DATASET EXCERPT Block Start
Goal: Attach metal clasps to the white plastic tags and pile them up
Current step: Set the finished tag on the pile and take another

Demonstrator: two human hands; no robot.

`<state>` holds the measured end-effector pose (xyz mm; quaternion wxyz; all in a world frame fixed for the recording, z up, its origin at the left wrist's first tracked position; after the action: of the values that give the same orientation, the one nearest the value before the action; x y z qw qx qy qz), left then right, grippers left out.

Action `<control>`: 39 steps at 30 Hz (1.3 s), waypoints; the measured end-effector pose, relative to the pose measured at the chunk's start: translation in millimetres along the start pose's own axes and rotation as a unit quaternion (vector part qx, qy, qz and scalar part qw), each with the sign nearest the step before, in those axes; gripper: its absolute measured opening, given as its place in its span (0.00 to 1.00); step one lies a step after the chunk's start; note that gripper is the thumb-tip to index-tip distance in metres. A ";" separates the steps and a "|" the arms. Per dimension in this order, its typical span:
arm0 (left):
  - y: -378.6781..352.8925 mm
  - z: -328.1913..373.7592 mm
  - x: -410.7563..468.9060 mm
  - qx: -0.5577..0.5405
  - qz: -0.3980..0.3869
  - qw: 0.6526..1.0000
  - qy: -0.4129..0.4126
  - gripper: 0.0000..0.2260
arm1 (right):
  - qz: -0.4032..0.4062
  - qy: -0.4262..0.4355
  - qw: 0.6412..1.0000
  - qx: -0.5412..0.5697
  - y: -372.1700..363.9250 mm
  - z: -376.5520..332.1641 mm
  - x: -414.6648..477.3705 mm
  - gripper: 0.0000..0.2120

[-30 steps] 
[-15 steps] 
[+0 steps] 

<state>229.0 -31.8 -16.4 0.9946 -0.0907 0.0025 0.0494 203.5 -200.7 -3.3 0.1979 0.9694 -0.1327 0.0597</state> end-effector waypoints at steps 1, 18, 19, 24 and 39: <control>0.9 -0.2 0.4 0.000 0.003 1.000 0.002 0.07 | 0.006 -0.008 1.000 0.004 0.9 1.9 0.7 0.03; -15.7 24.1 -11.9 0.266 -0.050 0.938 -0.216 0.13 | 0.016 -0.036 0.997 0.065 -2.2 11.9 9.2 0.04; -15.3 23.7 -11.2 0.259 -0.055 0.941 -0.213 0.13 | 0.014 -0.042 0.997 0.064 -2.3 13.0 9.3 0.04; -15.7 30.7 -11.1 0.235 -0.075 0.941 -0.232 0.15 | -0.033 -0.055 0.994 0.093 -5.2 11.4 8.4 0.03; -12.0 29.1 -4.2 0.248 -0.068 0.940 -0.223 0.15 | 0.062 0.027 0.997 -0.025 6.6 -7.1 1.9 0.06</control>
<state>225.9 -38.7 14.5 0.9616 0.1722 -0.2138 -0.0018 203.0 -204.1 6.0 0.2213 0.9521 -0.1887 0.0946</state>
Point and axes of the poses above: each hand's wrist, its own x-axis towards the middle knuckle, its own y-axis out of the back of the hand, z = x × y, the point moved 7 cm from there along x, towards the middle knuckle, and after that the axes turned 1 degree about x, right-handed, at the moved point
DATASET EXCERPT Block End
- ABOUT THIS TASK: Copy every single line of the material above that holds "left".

- TASK RESULT:
`<state>` holds the measured end-effector pose (xyz mm; quaternion wxyz; all in a world frame fixed for the recording, z up, its origin at the left wrist's first tracked position; after the action: of the values that give the same orientation, the one nearest the value before the action; x y z qw qx qy qz), left then right, grippers left out.
arm0 (left):

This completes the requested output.